[What the task requires]:
The reply should hold every line of the listing exactly, and none of its images.

[Collected data]:
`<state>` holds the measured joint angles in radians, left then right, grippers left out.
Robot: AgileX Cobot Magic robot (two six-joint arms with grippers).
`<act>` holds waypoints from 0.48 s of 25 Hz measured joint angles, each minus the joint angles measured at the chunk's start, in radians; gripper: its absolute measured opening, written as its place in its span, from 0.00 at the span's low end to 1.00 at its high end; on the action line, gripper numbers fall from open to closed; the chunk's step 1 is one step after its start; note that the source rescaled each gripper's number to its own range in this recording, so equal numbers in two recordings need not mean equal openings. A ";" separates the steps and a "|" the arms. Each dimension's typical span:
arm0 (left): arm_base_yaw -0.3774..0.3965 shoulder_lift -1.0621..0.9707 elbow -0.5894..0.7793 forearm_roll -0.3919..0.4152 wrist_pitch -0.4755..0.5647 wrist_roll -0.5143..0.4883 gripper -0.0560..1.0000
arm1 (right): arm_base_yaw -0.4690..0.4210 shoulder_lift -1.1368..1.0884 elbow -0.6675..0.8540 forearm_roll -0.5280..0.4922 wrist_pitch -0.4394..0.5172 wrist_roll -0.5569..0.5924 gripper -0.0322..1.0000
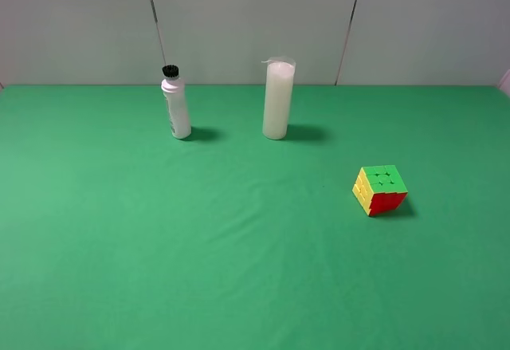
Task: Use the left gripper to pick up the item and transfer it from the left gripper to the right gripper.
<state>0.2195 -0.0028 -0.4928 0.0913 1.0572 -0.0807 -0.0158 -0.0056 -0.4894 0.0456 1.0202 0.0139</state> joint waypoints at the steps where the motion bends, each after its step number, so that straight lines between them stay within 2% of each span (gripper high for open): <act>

[Output of the task]:
`<state>` holds the measured joint angles in radians, left then right, grippers left out.
Robot: AgileX Cobot Magic robot (two six-joint arms with grippers).
`<act>` holds waypoints from 0.48 s of 25 Hz measured joint angles, each minus the joint angles measured at the chunk's start, in radians; gripper: its absolute measured opening, written as its place in its span, from 0.00 at the span's low end to 1.00 at its high end; on the action line, gripper numbers fall from open to closed; the chunk's step 1 is one step after its start; note that the source rescaled each gripper's number to its own range in this recording, so equal numbers in two recordings need not mean equal openings. A ";" separates the steps and a "|" the arms. Each dimension's typical span:
arm0 (left): arm_base_yaw -0.3774..0.3965 shoulder_lift -1.0621..0.9707 elbow -0.5894..0.7793 forearm_roll -0.3919..0.4152 wrist_pitch -0.4755..0.5647 wrist_roll -0.5143..0.4883 gripper -0.0560..1.0000
arm1 (right): arm_base_yaw -0.4690..0.4210 shoulder_lift -1.1368..1.0884 elbow -0.6675..0.8540 forearm_roll -0.5280..0.4922 wrist_pitch -0.4394..0.5172 wrist_roll -0.5569..0.5924 gripper -0.0322..1.0000
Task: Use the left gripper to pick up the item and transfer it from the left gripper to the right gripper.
<state>0.2195 -0.0028 -0.4928 0.0913 1.0572 -0.0807 -0.0158 -0.0056 -0.4894 0.0456 1.0202 0.0139</state> joint waypoints at the steps where the motion bends, each after its step number, so that straight lines between them stay within 2% of each span (gripper high for open): <act>

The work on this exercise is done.